Direct visualization of concerted proton tunneling in a water nanocluster

Proton transfer through hydrogen bonds is of great importance to many aspects of physics, chemistry and biology, such as phase transition, signal transduction, topological organic ferroelectrics, photosynthesis, and enzyme catalysis. The proton dynamics is susceptible to nuclear quantum effect in terms of proton tunneling, which tends to involve many hydrogen bonds simultaneously, leading to correlated many-body tunneling. In contrast to the well-studied incoherent single particle tunneling, our understanding of the many-body tunneling, especially the effect of local environment on the tunneling process, is still in its infancy.

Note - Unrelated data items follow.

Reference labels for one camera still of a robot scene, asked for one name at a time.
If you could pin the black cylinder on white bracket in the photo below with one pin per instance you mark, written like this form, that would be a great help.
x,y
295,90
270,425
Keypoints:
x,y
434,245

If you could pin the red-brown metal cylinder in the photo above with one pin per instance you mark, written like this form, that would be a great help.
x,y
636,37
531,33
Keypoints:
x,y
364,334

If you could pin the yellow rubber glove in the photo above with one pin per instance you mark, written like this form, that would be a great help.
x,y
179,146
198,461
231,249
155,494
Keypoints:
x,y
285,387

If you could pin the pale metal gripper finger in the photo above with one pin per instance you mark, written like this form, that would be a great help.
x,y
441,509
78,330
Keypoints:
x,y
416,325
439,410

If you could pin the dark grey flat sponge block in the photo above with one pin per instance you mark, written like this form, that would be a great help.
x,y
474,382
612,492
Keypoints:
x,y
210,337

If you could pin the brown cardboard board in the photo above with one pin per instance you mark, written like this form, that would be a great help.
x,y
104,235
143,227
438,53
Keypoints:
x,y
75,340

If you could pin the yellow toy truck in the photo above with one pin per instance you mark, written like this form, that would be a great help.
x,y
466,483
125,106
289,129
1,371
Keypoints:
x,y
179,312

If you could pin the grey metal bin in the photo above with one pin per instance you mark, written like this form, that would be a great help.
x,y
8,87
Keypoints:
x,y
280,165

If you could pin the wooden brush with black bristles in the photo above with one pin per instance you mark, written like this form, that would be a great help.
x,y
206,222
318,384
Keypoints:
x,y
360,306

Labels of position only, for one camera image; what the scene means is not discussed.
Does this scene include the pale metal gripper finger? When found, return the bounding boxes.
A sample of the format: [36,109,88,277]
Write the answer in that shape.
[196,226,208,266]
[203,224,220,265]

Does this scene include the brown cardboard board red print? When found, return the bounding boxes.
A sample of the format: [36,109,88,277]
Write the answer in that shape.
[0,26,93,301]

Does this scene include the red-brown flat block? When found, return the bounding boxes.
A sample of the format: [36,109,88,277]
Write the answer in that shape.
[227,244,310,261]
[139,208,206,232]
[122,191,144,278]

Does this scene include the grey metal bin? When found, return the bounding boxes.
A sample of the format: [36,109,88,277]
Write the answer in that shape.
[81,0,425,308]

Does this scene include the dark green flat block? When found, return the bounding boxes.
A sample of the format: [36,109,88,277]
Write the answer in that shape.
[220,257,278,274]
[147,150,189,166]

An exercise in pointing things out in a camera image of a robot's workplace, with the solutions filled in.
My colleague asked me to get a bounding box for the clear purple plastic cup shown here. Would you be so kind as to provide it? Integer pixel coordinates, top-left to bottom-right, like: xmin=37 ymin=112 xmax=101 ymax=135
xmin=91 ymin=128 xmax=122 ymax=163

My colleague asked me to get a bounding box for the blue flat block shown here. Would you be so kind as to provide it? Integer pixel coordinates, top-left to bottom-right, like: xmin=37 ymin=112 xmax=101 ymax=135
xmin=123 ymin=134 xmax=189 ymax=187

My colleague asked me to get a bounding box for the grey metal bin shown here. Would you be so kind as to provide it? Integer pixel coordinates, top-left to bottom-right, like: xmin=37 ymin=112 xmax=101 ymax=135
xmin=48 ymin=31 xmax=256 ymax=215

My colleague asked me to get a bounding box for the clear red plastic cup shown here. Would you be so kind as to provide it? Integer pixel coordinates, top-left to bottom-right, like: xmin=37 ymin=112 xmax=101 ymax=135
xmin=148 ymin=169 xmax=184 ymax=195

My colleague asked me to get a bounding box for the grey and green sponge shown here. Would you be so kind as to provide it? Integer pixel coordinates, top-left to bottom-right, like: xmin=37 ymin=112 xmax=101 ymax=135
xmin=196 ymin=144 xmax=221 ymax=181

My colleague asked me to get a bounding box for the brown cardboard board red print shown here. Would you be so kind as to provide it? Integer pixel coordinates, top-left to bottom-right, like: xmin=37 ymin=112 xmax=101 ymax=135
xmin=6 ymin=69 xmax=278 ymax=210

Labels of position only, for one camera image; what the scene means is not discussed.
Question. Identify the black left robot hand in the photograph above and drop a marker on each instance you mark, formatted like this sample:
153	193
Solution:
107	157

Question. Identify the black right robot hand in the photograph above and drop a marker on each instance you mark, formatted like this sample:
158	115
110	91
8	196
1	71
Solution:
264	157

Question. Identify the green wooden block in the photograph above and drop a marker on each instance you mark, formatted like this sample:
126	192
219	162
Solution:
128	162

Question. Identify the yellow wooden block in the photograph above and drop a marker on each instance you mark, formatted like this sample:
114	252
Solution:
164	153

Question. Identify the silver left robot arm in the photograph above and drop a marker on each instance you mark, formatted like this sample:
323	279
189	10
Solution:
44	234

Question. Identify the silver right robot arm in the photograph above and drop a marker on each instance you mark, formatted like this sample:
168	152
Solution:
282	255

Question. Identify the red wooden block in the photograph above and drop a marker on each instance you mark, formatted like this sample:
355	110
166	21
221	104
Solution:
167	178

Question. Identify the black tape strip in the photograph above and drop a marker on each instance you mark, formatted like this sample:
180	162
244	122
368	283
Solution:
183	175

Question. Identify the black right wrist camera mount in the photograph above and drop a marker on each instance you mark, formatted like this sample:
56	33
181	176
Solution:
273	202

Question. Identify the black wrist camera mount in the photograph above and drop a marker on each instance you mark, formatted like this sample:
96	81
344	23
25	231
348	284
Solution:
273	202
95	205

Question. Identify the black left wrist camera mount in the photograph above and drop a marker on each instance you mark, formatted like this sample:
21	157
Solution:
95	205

Here we report the real-space observation of concerted proton tunneling within a hydrogen-bonded water tetramer using a cryogenic scanning tunneling microscope (STM). This is achieved by monitoring in real time the reversible interconversion of the hydrogen-bonding chirality of the cyclic water tetramer with a chlorine-terminated STM tip. Interestingly, we found that the presence of the Cl anion at the tip apex may either enhance or suppress the concerted tunneling process depending on the details of coupling symmetry between the Cl anion and the protons. This work opens up the possibility of controlling the quantum states of protons with atomic-scale precision.